Each line from the one that contains "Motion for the" down to the last line of the material should be retyped exactly as it stands.

#### Supplied material ####

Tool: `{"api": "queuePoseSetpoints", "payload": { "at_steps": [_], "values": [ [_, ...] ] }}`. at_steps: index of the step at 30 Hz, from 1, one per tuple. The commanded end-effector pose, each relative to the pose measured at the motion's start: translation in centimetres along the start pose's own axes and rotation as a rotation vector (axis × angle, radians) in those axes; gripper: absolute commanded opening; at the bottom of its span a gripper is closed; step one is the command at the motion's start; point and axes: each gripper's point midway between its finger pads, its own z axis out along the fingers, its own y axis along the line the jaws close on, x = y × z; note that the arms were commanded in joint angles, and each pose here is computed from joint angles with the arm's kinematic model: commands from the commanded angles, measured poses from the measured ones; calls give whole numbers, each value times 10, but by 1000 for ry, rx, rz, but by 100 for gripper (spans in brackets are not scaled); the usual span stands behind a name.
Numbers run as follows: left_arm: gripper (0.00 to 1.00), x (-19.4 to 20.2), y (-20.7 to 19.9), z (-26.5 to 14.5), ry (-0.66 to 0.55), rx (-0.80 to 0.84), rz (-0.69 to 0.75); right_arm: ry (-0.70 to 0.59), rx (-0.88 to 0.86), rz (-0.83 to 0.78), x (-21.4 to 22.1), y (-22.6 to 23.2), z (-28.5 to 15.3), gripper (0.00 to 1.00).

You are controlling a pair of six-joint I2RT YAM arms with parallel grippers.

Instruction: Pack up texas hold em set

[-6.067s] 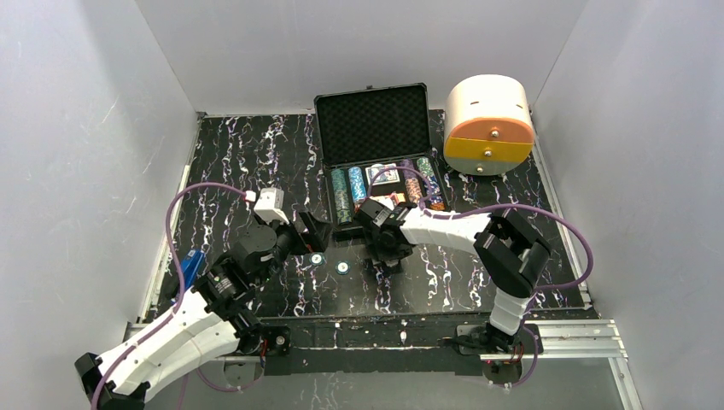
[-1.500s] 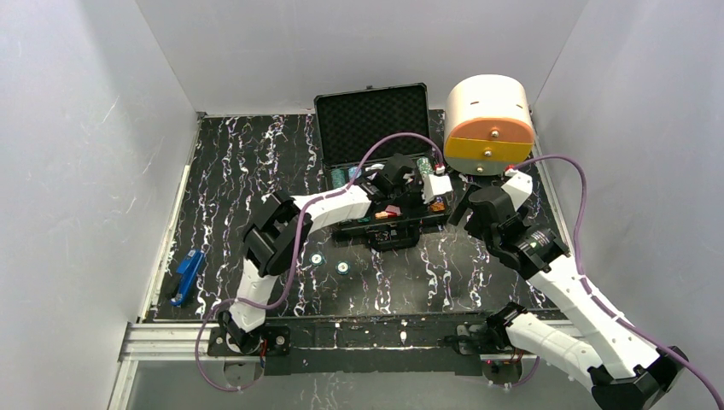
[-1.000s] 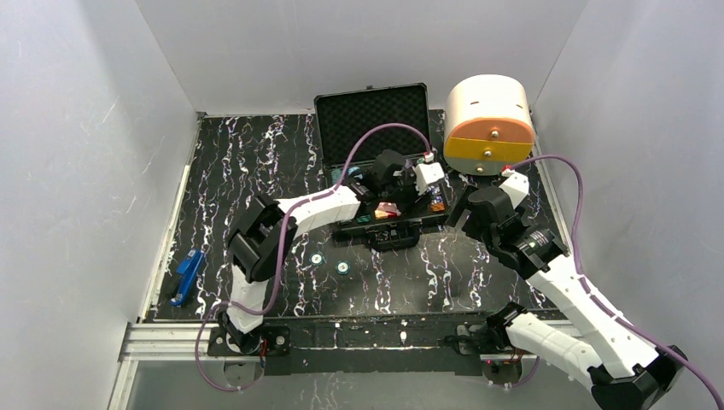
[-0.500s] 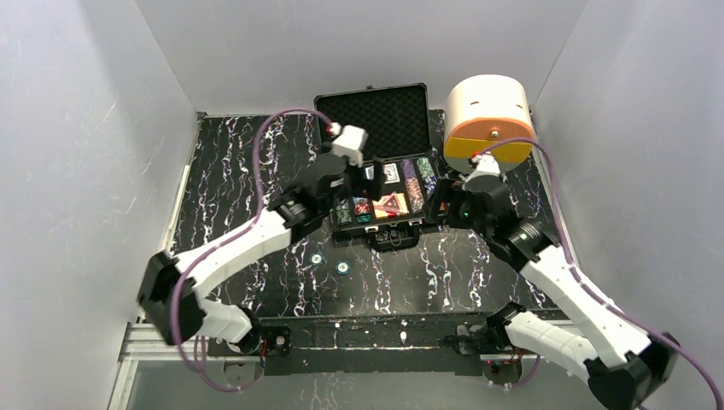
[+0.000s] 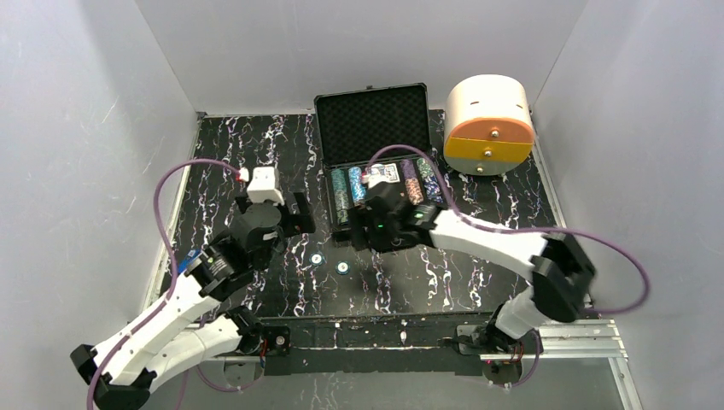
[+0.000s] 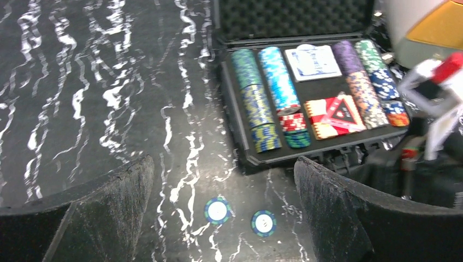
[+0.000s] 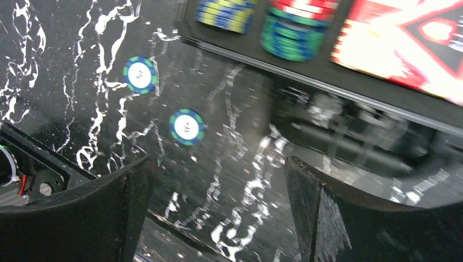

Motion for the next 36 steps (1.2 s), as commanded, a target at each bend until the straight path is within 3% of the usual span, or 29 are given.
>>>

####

The completed task:
Motion for the next 36 steps (1.2 s), as commanded, a target at each bend until the straight path is within 3% of the usual span, or 29 are given.
>>>

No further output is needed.